After Federal District Court Judge James R. Spencer last week told BlackBerry-maker RIM and its attacker NTP that they were wrong not to have settled their action, the two firms acted quickly to agree a final settlement, announced over the weekend.
Research In Motion, fearful of the re-imposition of an injunction by Judge Spencer, has agreed to pay $612.5 million to bring the firms' 2-year spat to an end. RIM's shares rose immediately. RIM had been saying that it had developed and tested software workaround designs for all BlackBerry handsets operating on converged voice/data networks in the United States; but users were running scared, and a renewed injunction against BlackBerry would probably have seen a swing to alternative devices, some of which were being marketed heavily during recent months.

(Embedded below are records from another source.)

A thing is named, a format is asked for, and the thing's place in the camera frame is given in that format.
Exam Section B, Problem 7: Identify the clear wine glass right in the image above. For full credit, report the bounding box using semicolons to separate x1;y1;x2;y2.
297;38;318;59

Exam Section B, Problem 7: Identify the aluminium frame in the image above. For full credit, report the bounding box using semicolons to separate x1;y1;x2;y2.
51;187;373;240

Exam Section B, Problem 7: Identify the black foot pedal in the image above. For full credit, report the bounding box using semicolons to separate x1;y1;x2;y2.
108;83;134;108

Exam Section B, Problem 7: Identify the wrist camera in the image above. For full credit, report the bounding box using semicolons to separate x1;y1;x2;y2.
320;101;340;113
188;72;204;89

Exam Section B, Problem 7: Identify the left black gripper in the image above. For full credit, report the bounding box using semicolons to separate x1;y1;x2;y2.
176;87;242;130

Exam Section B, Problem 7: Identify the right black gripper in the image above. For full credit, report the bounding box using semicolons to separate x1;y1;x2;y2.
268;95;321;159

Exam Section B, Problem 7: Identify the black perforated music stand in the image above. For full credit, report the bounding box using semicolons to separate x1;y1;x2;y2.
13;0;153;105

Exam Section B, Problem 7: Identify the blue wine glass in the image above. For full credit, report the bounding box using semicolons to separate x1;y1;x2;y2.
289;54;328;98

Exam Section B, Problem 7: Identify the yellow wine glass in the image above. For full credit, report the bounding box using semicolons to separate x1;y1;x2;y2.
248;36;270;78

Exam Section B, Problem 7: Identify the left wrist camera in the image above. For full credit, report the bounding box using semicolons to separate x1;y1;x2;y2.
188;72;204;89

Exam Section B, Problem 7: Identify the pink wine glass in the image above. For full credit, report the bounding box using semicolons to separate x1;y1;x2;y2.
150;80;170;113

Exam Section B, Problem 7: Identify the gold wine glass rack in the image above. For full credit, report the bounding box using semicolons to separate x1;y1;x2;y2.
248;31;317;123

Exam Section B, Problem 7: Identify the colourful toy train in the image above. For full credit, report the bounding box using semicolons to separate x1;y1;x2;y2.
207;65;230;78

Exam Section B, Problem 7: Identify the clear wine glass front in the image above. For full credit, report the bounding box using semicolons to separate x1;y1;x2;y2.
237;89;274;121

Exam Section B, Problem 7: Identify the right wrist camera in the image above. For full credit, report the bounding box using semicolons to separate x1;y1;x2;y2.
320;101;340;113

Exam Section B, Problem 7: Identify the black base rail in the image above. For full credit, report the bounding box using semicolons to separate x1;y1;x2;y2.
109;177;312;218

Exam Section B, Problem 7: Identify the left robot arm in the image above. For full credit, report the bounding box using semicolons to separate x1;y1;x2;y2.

The long-running dispute over ownership of the e-mail 'push' technology contained in Research in Motion's BlackBerry devices had seen Judge Spencer impose an injunction and financial penalties on RIM, but the Court of Appeals for the Federal Circuit vacated the awards and remitted the case to Judge Spencer's court for further proceedings in 2005.
During 2005, the parties did agree a $450m settlement, but this was not finalized, and Judge Spencer ruled against enforcing it. Then, late last year, NTP reportedly said it would accept a payment equal to 5.7% of BlackBerry's expected revenue in the US until 2012, when its patents expire, which would have added up to $900m according to market analysts.
Meanwhile, the Patent Office has been reviewing NTP's patent claims, and has rejected them in its initial rulings, based in part on prior art not considered in the District Court trial in 2002; but it will be some time yet before the Patent Office issues final rejections. And NTP threatened to appeal against Patent Office rulings, stretching out the process for years to come.
After the settlement was announced, RIM reported relatively poor results for the fourth quarter of 2005, due to uncertainty over the action. However, RIM has provided $450m against a settlement in previous quarters, and will expense the remainder of the award in the final quarter of the year, something it is well able to, with nearly $2 bn in short-term investments on its balance sheet.